Addons: Add new metrics for tf.keras

Created on 2 Apr 2019  路  35Comments  路  Source: tensorflow/addons

Can we please add metrics as well to the tensorflow_addons directory? There are many metrics that are used on a daily basis by many Data Scientists/ML engineers but they are still not available in tf.keras. Some of them are:

  • Cohen's Kappa
  • IOU for bounding boxes
  • f1/f-beta score
help wanted metrics

Most helpful comment

Per our discussion in the monthly meeting this seems like it would be a good subpackage. To start we could begin by defining the API structure for the subpackage and an example metric. f1 score should be pretty easy to implement, seeing as precision and recall are already built in to tf.keras.metrics

All 35 comments

Some of the other metrics/loss functions that could be added are for example pinball loss and SMAPE loss, both from the field of time-series.

Per our discussion in the monthly meeting this seems like it would be a good subpackage. To start we could begin by defining the API structure for the subpackage and an example metric. f1 score should be pretty easy to implement, seeing as precision and recall are already built in to tf.keras.metrics

@AakashKumarNain Hi, Aakash, would you like to make a contribution? By the way, thank you for mentioning Cohen's Kappa, which was implemented by me, haha :-)

@facaiy Sure. Actually, before I was aware of addons, I submitted a PR to TF repo. Check this https://github.com/tensorflow/tensorflow/pull/25051#event-2258495550

@facaiy We need to import class Metric(Layer) in keras_utils.py so that we can directly import it in the metrics subpackage without defining the class explicitly. It will be similar to how LossFunctionWrapper class has been imported. What do you say?
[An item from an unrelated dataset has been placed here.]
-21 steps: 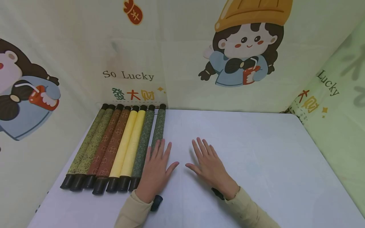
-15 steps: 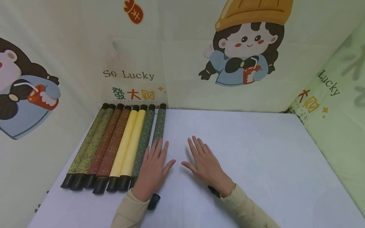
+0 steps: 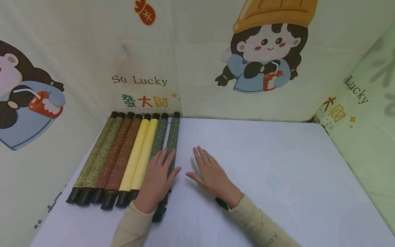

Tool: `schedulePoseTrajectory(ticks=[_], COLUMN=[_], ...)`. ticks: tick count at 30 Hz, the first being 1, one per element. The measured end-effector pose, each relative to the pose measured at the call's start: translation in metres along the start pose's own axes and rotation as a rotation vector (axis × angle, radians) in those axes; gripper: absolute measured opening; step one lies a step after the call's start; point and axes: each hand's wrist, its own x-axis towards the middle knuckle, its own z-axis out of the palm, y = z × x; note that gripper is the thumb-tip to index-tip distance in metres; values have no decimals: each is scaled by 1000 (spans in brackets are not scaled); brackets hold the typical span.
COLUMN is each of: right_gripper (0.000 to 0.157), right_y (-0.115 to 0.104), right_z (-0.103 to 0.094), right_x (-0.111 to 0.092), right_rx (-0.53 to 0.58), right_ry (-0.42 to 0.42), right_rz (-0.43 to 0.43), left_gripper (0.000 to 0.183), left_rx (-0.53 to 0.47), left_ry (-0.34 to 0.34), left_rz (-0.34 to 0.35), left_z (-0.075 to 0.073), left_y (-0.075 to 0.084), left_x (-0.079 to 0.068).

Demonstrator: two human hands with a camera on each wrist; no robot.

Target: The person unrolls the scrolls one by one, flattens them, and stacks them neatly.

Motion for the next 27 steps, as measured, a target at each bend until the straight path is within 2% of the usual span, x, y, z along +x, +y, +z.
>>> schedulePoseTrajectory(ticks=[14, 21, 27], right_gripper=[83, 80, 77], right_y=[-18, -27, -34], right_z=[7, 13, 20], right_x=[25, 36, 43], right_rx=[67, 80, 86], right_ry=[-18, -41, -40], right_rz=[-25, -24, -39], left_gripper=[65, 65, 61], left_rx=[-111, -115, -85], left_ry=[-62, -97, -75], left_rz=[-110, -167, -173], left_z=[-15, -14, -10], left_y=[-21, -30, -38], left_x=[10, 16, 19])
I would say that it sounds reasonable. cc @seanpmorgan Sean, what do you think?

Yes, but it should also be included in our API issue sent to core. I'll be sure to include it and send the issue this week (was just waiting until we had a complete list... but that may never happen)

@seanpmorgan @facaiy any updates on this?

https://github.com/tensorflow/tensorflow/blob/master/tensorflow/python/keras/metrics.py#L65 I believe its public now? Sorry I've built the list of exports we need, but I have to keep updating it as new APIs are released / want to make sure there are not alternatives

Haha I haven't checked it yet @seanpmorgan but I will do it by tomorrow. Btw 1.14 cut was scheduled on 15th. So whatever is in that release, it should be public, right?

Hi, Aakash. tf_addons depends on tf 2.0 nightly version, rather than 1.x version, so I think it safe to assume that the API is public :-)

@seanpmorgan I forget tf-2.0-alpha, do we need to add a proxy which catches import error and falls back to private API ?

Hey @facaiy Thanks for the info. I am quite busy since last week working on a competition whose deadline is approaching fast. I will look into it on the weekend. Sorry for the delay

Hi, Aakash. tf_addons depends on tf 2.0 nightly version, rather than 1.x version, so I think it safe to assume that the API is public :-)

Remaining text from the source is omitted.